Important: It may happen that stack layout will invalidate the computed set of proc-points by making a proc-point unreachable. This unreachable block is eliminated by one of subsequent passes that performs depth-first traversal of a graph: sinking pass (if optimisations are enabled), proc-point analysis (if optimisations are disabled and we're doing proc-point splitting) or at the very end of the pipeline (if optimisations are disabled and we're not doing proc-point splitting). This means that starting from this point in the pipeline we have inconsistent data and subsequent steps must be prepared for it.
- Sinking assignments, implemented in CmmSink, performs these optimizations:
- moves assignments closer to their uses, to reduce register pressure
- pushes assignments into a single branch of a conditional if possible
- inlines assignments to registers that are mentioned only once
- discards dead assignments
- CAF analysis, implemented in CmmBuildInfoTables.

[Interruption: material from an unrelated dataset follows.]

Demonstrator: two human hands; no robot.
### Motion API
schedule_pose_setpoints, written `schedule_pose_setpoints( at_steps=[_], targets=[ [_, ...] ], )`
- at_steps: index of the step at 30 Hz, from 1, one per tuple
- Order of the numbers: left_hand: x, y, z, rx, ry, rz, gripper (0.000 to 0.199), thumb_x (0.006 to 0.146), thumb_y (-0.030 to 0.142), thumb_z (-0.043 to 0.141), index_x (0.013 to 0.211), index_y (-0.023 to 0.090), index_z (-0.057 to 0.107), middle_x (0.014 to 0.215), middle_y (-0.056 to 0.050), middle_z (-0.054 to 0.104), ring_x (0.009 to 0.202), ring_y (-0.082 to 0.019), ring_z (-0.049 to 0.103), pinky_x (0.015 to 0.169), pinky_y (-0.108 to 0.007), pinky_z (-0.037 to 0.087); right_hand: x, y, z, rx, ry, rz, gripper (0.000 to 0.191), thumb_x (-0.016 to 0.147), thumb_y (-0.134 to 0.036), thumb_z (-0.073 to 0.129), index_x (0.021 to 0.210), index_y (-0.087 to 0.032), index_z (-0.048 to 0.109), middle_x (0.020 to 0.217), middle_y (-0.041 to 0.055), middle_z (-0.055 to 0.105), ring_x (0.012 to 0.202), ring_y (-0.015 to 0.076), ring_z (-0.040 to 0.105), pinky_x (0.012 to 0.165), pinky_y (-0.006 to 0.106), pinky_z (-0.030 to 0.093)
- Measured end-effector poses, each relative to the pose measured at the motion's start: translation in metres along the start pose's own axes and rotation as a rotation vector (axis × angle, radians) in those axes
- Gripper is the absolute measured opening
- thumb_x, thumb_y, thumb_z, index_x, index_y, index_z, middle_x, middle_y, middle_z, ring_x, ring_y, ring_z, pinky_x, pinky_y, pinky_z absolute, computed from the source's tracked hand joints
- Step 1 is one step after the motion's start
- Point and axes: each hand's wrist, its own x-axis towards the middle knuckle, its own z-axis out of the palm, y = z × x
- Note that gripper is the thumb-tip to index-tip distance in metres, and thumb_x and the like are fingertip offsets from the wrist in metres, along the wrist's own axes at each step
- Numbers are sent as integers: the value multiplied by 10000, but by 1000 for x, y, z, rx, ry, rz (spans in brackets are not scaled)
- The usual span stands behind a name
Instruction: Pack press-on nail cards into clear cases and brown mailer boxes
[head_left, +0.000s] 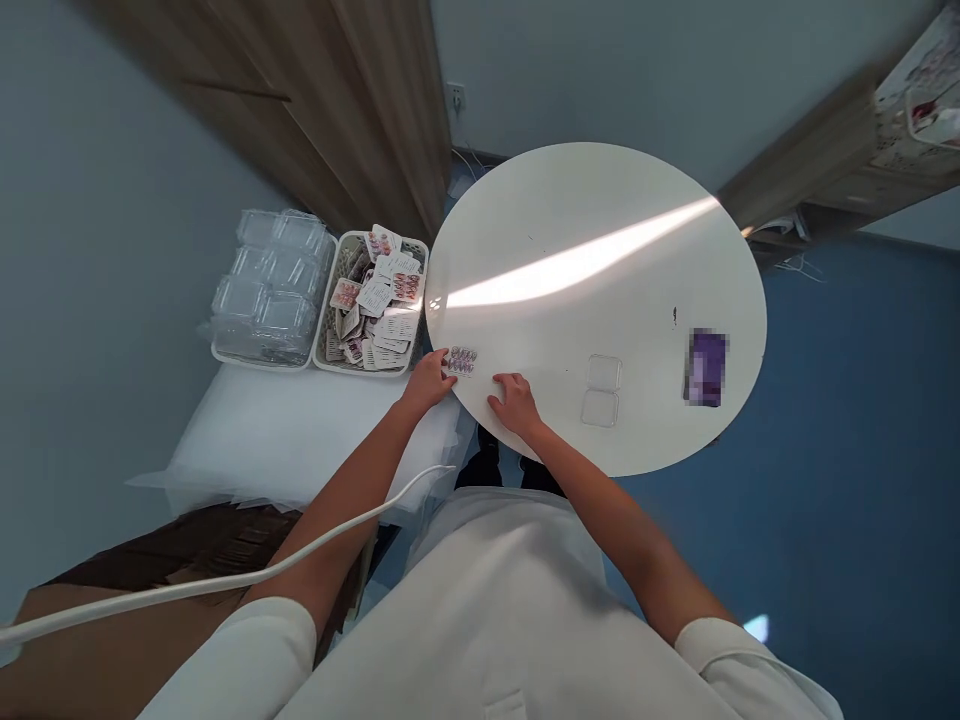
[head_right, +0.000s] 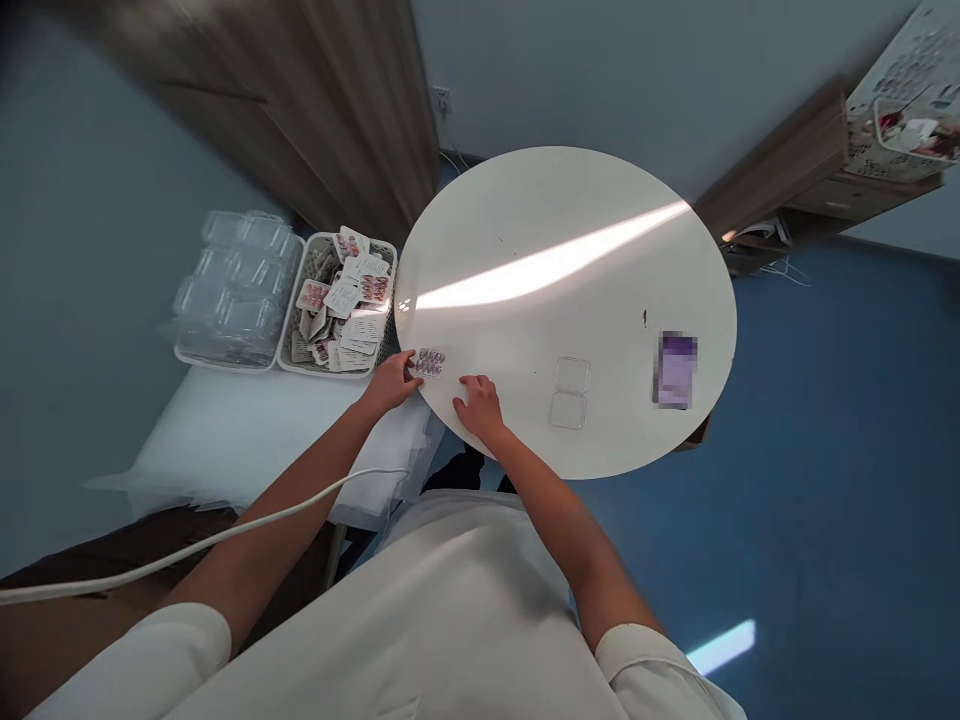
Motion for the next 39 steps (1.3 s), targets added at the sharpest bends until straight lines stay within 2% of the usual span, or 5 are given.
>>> schedule_pose_setpoints(
  at_steps=[7,17,23,29,39],
  targets=[
    [20,-5,-4,48,-41,23,684,604,147,645,1235,122,383,1038,-101,456,920,-223,521,846,-322,407,48,-15,13,-144,72,-26,529,663,-302,643,1148,-212,453,1090,88,471,1032,254,409,851,379,354],
    [21,-9,4,-2,-16,49,569,606,113,586,1154,140,436,1019,-94,454,966,-227,501,834,-313,417,54,-28,19,-317,17,18,559,664,-279,668,1173,-257,437,1096,89,440,1011,252,417,807,370,344],
    [9,-7,10,24,62,25,533,670,142,512,1187,194,395,1040,-79,530,951,-221,519,754,-318,432,43,-42,25,-370,10,85,513,754,-224,565,1226,-244,364,1112,85,486,1016,222,454,809,350,344],
    [-2,-2,13,8,73,13,548,673,187,522,1206,177,396,1042,-87,560,927,-232,544,735,-333,433,34,-34,23,-212,-18,0,601,736,-126,524,1287,-191,293,1104,90,514,998,208,489,836,327,376],
    [-30,35,43,-193,-88,337,630,630,199,585,1222,129,384,910,-56,560,793,-171,532,775,-323,439,-34,15,-30,4,9,-24,716,688,-136,573,1327,-221,262,1055,73,477,831,159,523,784,325,454]
  ],
)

Computed CAF information is returned from cmmPipeline and used to create Static Reference Tables (SRT). See here for some more detail on CAFs and SRTs. This pass is implemented using Hoopl (see below).

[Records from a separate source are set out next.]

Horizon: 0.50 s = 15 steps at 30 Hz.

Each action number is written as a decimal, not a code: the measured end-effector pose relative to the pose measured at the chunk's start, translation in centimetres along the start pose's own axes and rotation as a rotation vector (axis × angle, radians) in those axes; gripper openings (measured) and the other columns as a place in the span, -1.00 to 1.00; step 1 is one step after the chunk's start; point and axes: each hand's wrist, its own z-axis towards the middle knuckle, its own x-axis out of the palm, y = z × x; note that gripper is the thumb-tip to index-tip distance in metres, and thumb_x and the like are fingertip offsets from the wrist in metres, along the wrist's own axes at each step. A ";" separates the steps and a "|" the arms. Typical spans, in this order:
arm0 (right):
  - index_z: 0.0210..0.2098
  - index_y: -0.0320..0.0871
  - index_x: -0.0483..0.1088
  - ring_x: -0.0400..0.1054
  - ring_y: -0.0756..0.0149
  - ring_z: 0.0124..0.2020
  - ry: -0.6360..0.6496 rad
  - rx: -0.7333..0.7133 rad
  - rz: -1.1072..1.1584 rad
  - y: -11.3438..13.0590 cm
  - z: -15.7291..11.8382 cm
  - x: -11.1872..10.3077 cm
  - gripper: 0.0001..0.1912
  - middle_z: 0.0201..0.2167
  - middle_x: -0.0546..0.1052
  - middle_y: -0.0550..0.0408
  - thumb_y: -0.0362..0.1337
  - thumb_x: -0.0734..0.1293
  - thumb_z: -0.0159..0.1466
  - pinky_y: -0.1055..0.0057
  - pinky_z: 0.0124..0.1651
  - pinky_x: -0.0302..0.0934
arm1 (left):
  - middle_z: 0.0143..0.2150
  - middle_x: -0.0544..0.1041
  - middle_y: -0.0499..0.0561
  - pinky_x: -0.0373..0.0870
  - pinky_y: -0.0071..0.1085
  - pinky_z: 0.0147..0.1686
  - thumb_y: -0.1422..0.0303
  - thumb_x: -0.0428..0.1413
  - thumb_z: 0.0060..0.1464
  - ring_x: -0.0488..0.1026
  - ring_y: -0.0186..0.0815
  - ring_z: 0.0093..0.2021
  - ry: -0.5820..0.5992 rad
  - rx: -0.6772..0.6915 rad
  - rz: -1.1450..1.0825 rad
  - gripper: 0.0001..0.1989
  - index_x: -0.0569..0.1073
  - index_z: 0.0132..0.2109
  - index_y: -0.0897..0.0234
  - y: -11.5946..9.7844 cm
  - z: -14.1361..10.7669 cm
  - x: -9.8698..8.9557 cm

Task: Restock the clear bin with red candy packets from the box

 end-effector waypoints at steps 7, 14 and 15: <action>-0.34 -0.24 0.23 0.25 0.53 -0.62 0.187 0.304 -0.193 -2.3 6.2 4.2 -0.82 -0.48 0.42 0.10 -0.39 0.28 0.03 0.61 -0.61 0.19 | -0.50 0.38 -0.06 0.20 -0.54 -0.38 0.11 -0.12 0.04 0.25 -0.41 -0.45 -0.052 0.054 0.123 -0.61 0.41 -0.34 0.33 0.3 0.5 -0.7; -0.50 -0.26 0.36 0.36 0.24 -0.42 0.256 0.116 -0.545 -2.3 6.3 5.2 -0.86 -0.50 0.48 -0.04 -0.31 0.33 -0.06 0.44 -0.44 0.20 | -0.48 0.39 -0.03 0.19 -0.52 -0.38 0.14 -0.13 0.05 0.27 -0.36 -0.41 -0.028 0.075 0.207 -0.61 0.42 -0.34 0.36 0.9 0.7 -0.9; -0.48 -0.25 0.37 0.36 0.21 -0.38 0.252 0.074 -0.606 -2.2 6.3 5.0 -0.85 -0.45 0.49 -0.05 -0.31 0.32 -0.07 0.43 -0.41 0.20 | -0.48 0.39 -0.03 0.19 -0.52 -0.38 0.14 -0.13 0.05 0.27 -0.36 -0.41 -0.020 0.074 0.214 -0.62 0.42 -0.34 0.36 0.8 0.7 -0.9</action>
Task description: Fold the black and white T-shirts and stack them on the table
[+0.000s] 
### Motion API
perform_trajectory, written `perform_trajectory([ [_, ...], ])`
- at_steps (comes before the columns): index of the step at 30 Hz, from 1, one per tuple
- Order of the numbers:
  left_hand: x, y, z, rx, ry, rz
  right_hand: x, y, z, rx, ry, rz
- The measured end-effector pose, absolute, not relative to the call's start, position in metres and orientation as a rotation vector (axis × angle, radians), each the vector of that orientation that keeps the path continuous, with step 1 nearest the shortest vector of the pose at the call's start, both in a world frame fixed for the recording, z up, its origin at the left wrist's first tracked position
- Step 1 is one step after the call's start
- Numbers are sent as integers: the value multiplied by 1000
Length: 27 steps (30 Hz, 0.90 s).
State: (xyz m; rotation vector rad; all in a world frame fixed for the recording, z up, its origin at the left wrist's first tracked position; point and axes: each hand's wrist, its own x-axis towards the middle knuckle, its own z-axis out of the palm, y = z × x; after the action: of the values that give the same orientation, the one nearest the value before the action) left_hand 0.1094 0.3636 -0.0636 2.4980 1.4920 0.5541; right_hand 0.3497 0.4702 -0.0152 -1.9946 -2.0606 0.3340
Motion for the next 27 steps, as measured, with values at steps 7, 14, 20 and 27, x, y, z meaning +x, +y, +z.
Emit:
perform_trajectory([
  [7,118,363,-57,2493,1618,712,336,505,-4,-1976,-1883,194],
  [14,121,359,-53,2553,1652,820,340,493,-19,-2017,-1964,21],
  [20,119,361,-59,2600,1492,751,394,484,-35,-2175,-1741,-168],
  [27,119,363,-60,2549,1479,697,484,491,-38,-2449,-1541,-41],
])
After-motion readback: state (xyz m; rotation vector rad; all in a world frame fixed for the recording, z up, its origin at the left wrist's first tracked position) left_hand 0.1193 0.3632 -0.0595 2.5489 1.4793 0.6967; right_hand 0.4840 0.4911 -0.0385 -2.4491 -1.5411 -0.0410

- Proc-point analysis and splitting (only when splitting proc-points), implemented by procPointAnalysis in CmmProcPoint, takes a list of proc-points and for each block and determines from which proc-point the block is reachable. This is implemented using Hoopl. Then the call to splitAtProcPoints splits the Cmm graph into multiple Cmm graphs (each represents a single function) and build info tables to each of them. When doing this we must be prepared for the fact that a proc-point does not actually exist in the graph since it was removed by stack layout pass (see #8205).
- Attach continuations' info tables (only when NOT splitting proc-points), implemented by attachContInfoTables in CmmProcPoint attaches info tables for the continuations of calls in the graph. [PLEASE WRITE MORE IF YOU KNOW WHY THIS IS DONE]

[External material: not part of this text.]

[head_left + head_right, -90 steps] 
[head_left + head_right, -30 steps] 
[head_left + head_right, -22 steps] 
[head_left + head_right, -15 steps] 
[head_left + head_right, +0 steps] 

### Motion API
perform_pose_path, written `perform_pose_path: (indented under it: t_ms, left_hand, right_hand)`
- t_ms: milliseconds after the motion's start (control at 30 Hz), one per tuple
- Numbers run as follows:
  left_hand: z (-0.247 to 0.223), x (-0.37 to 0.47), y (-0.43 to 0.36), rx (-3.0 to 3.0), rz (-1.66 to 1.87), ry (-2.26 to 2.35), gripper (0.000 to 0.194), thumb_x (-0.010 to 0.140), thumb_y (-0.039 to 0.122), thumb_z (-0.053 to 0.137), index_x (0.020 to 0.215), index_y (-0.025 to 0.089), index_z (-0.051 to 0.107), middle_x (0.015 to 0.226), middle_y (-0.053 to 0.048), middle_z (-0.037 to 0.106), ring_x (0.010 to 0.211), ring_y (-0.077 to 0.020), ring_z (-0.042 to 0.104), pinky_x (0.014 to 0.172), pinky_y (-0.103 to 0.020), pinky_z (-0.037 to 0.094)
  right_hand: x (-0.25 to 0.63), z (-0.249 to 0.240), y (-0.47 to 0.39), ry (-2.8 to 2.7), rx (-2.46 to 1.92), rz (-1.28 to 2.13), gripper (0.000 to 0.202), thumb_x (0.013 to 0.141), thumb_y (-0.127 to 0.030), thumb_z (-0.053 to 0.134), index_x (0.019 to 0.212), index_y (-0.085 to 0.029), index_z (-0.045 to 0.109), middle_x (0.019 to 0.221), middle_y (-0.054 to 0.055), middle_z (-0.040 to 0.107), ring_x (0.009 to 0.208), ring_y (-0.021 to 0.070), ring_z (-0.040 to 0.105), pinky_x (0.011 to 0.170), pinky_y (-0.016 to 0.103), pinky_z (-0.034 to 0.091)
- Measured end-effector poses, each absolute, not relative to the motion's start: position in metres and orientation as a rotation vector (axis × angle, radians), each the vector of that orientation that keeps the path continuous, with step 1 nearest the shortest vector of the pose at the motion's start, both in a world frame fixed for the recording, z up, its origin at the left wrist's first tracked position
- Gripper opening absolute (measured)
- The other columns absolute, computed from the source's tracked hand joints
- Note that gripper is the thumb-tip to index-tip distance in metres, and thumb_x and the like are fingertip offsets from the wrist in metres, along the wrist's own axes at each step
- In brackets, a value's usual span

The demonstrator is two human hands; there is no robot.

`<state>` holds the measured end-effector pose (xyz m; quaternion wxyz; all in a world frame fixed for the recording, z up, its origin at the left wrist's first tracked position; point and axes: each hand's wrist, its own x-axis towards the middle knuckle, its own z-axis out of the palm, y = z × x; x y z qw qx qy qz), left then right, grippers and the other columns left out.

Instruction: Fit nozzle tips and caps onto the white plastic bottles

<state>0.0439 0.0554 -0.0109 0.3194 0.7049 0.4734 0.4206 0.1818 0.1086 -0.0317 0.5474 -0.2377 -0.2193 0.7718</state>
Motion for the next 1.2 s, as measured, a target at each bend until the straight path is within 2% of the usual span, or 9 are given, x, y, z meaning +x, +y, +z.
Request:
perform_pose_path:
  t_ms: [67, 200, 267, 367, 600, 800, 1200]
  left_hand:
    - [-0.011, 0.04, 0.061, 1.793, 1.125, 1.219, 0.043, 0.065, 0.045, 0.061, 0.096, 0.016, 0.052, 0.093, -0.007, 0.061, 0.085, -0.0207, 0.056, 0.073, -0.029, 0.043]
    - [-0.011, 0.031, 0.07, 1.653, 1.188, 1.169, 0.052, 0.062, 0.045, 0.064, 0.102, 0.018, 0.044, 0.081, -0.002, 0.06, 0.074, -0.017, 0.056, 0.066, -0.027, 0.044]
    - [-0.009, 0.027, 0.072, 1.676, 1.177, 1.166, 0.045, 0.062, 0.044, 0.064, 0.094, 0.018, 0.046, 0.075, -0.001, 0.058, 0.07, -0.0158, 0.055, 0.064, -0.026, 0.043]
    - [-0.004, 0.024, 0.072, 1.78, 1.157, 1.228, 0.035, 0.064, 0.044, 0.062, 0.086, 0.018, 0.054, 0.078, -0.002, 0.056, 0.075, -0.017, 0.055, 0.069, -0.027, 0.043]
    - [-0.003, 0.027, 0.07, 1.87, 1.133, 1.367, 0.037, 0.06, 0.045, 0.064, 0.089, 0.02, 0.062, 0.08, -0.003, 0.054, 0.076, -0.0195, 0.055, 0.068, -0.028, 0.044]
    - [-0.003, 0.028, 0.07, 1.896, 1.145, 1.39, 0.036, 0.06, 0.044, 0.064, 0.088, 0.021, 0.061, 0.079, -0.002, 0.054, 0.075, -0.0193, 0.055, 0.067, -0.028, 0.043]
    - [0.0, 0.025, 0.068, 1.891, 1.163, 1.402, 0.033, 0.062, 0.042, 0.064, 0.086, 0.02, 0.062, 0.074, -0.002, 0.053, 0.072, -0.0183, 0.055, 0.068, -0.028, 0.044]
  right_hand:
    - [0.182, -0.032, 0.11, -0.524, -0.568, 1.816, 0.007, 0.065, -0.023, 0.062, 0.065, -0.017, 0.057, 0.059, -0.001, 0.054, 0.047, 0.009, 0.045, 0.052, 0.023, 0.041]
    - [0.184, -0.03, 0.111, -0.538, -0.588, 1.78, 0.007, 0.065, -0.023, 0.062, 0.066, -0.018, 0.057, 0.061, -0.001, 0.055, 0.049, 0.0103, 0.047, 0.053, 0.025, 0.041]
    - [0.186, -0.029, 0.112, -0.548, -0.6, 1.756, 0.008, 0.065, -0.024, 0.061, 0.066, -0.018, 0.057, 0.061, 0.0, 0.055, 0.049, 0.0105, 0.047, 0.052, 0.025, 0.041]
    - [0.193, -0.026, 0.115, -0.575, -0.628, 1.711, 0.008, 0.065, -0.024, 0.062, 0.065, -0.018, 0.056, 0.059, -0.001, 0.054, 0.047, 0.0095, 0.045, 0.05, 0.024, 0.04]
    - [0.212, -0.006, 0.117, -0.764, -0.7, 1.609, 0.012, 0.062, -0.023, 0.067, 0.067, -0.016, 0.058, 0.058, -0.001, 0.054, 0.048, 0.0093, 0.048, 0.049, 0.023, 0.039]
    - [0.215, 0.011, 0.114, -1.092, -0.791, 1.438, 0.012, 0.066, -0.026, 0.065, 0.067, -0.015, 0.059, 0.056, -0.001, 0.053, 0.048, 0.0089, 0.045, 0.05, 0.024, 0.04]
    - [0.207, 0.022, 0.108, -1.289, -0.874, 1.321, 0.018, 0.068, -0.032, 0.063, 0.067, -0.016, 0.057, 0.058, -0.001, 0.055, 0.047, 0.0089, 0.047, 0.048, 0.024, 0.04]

- Update info tables to include stack liveness, implemented by setInfoTableStackMap in CmmLayoutStack. Populates info tables of each Cmm function with stack usage information. Uses stack maps created by the stack layout pass.
- Control Flow Optimisations, same as the beginning of the pipeline, but this pass runs only with -O1 and -O2. Since this pass might produce unreachable blocks it is followed by a call to removeUnreachableBlocksProc (also in CmmContFlowOpt.hs)
Dumping and debugging Cmm
You can dump the generated Cmm code using -ddump-cmm flag. This is helpful for debugging Cmm problems. Cmm dump is divided into several sections:
==================== Cmm produced by new codegen ==================== ... ==================== Post control-flow optimisations ==================== ... ==================== Post common block elimination ==================== ... ==================== Layout Stack ==================== ... ==================== Sink assignments ==================== ... ==================== CAFEnv ==================== ... ==================== after setInfoTableStackMap ==================== ... ==================== Post control-flow optimisations ==================== ... ==================== Post CPS Cmm ==================== ... ==================== Output Cmm ==================== ...
"Cmm produced by new codegen" is emited in HscMain module after converting STG to Cmm. This Cmm has not been processed in any way by the Cmm pipeline. If you see that something is incorrect in that dump it means that the problem is located in the STG->Cmm pass. The last section, "Output Cmm", is also dumped in HscMain but this is done after the Cmm has been processed by the whole Cmm pipeline. All other sections are dumped by the Cmm pipeline. You can dump only selected passes with more specific flags. For example, if you know (or suspect) that the sinking pass is performing some incorrect transformations you can make the dump shorter by adding -ddump-cmm-sp -ddump-cmm-sink flags. This will produce only the "Layout Stack" dump (just before sinking pass) and "Sink assignments" dump (just after the sinking pass) allowing you to focus on the changes introduced by the sinking pass.